Fundación El Hacedor
- Founded: 2007
- Founder: José Luis Rodríguez Pittí
- Type: Foundation (non-profit)
- Location(s): Panamá, Rep. of Panamá and Toronto, Canada;
- Method: Cultural projects
- Website: EL HACEDOR

= Fundación El Hacedor =

Fundación El Hacedor is a non-profit organization founded in August 2007 by the writer José Luis Rodríguez Pittí to advance cultural, social, and educational projects, by using literature, music, and art as a vehicle to achieve personal and community development.

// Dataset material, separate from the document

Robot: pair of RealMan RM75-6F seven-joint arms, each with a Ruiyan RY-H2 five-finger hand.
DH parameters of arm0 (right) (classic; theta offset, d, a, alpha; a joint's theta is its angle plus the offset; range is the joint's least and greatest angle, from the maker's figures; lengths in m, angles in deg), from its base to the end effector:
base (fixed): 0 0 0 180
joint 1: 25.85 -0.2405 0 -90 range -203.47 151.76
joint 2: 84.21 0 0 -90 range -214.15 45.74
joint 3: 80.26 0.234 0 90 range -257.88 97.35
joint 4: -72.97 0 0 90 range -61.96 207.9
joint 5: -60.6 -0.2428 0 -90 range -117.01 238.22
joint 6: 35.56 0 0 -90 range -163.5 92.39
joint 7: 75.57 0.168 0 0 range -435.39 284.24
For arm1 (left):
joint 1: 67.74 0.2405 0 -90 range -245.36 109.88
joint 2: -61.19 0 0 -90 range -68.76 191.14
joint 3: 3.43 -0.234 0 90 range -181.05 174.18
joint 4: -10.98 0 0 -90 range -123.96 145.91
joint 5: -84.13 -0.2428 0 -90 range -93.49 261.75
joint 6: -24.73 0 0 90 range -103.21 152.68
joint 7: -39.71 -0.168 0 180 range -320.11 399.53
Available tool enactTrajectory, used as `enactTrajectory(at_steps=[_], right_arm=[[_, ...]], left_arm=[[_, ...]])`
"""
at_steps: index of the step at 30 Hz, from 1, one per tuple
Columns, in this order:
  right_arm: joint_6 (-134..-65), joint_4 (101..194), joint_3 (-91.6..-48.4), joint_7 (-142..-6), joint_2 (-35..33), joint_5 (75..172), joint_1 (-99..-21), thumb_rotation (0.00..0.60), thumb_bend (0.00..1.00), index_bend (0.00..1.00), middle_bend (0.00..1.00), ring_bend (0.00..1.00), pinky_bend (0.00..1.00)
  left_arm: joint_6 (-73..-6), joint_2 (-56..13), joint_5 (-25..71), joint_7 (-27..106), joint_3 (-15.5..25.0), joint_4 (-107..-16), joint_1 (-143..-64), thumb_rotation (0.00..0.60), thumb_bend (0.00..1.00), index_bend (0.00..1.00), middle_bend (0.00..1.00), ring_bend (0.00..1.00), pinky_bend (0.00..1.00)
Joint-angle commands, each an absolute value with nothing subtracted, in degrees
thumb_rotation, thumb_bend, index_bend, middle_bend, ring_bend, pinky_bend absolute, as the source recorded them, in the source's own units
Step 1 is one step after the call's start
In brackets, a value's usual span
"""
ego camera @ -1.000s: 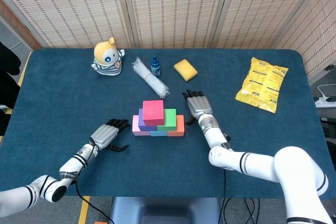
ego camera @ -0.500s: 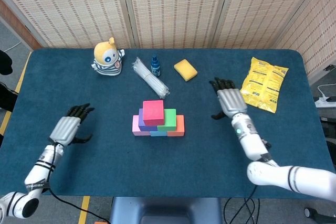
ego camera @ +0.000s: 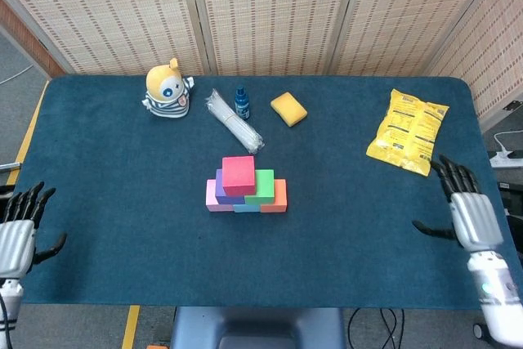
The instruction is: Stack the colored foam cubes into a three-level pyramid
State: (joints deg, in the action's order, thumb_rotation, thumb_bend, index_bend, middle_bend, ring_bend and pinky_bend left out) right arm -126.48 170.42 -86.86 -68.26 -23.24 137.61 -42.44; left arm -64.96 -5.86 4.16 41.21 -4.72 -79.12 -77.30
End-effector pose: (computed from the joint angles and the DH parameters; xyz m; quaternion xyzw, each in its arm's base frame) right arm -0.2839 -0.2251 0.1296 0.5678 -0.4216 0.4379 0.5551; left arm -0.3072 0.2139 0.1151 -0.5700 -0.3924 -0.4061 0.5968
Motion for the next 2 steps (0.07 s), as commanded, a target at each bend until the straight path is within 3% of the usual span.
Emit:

Some projects that Fundación El Hacedor has been involved with cultural recovery projects to highlight Panamanian identity, education and training programs, programs with risk groups (prisons, schools in red zones), national forums, conferences, recitals, environmental projects, publishing projects (paper-based and electronic), artistic events, and concerts.

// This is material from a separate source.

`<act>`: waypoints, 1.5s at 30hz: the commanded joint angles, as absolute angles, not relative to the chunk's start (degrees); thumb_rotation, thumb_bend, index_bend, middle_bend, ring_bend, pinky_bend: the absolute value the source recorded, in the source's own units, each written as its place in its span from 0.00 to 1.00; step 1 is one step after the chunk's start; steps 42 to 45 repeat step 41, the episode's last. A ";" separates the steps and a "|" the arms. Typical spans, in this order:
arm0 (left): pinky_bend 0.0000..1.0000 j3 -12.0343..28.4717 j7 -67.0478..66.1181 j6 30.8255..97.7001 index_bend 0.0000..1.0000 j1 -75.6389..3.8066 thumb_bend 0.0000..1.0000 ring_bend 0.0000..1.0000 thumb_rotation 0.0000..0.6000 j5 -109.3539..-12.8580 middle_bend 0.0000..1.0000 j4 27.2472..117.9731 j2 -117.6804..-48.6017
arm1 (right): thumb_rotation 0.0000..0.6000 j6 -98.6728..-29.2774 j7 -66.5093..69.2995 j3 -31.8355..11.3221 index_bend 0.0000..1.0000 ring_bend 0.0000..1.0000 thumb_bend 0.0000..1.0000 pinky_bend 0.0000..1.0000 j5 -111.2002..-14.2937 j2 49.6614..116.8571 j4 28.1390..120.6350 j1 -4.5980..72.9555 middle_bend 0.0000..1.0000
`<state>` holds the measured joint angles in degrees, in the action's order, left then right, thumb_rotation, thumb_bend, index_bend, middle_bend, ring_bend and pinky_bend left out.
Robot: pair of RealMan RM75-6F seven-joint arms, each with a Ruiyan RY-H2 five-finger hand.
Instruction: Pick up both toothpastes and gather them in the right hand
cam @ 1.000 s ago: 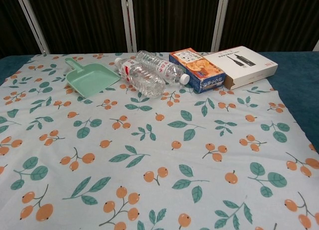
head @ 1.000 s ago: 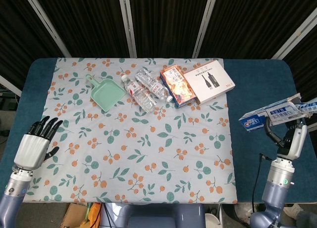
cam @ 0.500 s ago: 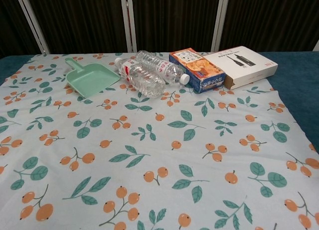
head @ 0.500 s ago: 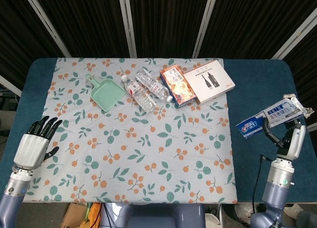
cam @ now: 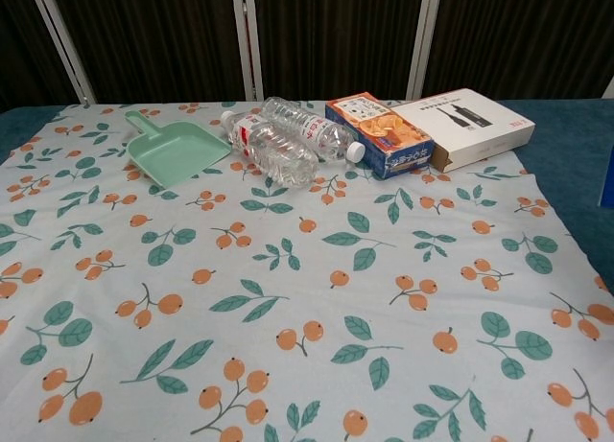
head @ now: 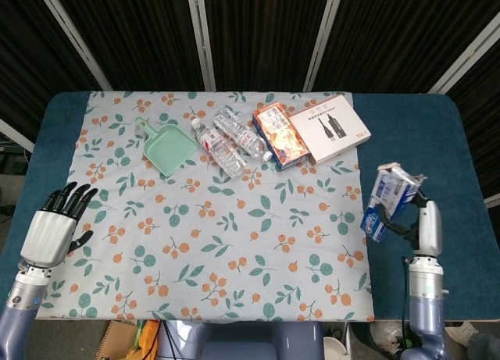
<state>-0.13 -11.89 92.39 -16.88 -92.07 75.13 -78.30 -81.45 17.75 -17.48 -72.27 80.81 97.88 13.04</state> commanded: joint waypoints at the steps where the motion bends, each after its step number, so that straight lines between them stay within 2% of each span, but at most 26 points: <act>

Some past activities of Fundación El Hacedor are: Convergence Point (with La Novena), Art from the Earth (with UNEP, United Nations, and Sembrarte), Literatour: Culture in the Provinces (with Panamanian Government), Leer es una Fiesta (with French Embassy in Panamá and the Alliance Francaise), the Congreso Internacional de Literatura Centroamericana (with the Universidad Tecnológica de Panamá and Purdue University), the Forum for Culture and Development (with Enredarte, Fundación Danilo Pérez, the Panamanian Government, and other cultural organizations), and the Festival of Arts and Literature (with more than twenty public and private organizations) in 2010 and 2011, in the city of San Francisco de la Montaña in the Province of Veraguas, Panama, to bring art, music and literature to the country's poorest communities.